▶ [Exercise objective]:
Quote the listing below in its entirety.

▶ [Data excerpt]:
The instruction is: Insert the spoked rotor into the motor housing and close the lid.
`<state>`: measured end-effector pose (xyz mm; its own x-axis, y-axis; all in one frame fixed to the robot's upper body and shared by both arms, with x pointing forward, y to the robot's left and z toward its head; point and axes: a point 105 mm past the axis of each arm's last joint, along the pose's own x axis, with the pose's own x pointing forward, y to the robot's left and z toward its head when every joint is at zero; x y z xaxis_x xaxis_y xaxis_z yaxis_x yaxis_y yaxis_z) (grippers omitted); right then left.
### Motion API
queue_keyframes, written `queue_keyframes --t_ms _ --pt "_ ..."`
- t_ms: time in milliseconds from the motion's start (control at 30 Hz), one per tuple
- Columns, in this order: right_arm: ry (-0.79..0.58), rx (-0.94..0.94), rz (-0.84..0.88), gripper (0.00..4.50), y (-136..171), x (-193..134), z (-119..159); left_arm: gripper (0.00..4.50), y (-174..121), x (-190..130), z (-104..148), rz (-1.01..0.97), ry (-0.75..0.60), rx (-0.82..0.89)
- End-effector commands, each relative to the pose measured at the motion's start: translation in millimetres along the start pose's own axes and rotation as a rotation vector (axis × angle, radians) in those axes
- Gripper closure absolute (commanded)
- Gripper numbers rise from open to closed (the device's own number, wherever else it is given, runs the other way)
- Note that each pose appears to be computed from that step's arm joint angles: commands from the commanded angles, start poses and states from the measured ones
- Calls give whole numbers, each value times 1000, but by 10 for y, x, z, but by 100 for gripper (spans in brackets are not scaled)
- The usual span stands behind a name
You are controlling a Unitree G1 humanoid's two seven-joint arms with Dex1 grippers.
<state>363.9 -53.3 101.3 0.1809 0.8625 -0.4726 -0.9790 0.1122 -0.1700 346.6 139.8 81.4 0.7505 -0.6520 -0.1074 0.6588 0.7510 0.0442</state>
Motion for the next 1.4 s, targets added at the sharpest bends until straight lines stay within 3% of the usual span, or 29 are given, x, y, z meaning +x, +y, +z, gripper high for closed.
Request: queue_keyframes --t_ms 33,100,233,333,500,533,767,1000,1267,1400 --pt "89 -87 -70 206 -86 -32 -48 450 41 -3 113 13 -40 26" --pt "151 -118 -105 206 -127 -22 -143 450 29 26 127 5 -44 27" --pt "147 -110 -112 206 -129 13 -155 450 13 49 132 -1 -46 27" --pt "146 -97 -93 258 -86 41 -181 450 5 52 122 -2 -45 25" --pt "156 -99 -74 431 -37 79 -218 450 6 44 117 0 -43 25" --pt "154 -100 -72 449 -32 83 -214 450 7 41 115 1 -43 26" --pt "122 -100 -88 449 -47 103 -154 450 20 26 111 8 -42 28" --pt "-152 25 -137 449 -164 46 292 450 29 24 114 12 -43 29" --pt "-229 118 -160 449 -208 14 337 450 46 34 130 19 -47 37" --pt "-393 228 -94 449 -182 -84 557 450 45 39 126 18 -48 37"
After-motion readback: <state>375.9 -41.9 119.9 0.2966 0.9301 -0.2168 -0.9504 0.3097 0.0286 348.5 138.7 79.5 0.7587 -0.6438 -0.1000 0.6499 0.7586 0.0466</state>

▶ [Answer to this exercise]:
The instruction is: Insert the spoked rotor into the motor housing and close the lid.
`<state>`: measured end-effector pose (xyz mm; its own x-axis, y-axis; all in one frame fixed to the robot's upper body and shared by both arms, with x pointing forward, y to the robot's left and z toward its head; point and axes: a point 105 mm past the axis of each arm's last joint, along the pose's own x axis, with the pose's own x pointing forward, y to the robot's left and z toward its head when every joint is at zero; x y z xaxis_x xaxis_y xaxis_z yaxis_x yaxis_y yaxis_z) (grippers omitted); right then left.
### Motion API
queue_keyframes, written `queue_keyframes --t_ms _ --pt "_ ..."`
- t_ms: time in milliseconds from the motion's start (control at 30 Hz), one per tuple
- Columns, in this order: right_arm: ry (-0.79..0.58), rx (-0.94..0.94), rz (-0.84..0.88), gripper (0.00..4.50), y (-136..171), x (-193..134), z (-119..159); left_arm: gripper (0.00..4.50), y (-174..121), x (-190..130), z (-104..148), rz (-1.01..0.97), ry (-0.75..0.60), rx (-0.82..0.89)
- End-effector commands, each relative to the pose measured at the motion's start: translation in millimetres along the start pose's own axes and rotation as a rotation vector (axis × angle, radians) in those axes
- Gripper closure absolute (commanded)
- Gripper numbers rise from open to closed (the device's own number, wherever else it is given, runs the other way)
- Note that each pose appears to be computed from that step's arm joint angles: commands from the commanded angles, start poses and states from the measured ones
- Calls give whole numbers, each value times 1000, but by 10 for y, x, z, but by 100 for gripper (spans in brackets are not scaled)
- The usual span stands behind a name
You are controlling a Unitree G1 humanoid's two seven-joint arms with Dex1 grippers.
<state>363.9 -53.3 101.3 0.1809 0.8625 -0.4726 -0.9790 0.1122 -0.1700 346.6 139.8 81.4 0.7505 -0.6520 -0.1074 0.6588 0.7510 0.0442</state>
Motion for the next 1.4 s, targets added at the sharpest bends until straight lines stay within 3% of the usual span, or 29 are given, x, y, z meaning +x, +y, +z, gripper high for closed.
Request: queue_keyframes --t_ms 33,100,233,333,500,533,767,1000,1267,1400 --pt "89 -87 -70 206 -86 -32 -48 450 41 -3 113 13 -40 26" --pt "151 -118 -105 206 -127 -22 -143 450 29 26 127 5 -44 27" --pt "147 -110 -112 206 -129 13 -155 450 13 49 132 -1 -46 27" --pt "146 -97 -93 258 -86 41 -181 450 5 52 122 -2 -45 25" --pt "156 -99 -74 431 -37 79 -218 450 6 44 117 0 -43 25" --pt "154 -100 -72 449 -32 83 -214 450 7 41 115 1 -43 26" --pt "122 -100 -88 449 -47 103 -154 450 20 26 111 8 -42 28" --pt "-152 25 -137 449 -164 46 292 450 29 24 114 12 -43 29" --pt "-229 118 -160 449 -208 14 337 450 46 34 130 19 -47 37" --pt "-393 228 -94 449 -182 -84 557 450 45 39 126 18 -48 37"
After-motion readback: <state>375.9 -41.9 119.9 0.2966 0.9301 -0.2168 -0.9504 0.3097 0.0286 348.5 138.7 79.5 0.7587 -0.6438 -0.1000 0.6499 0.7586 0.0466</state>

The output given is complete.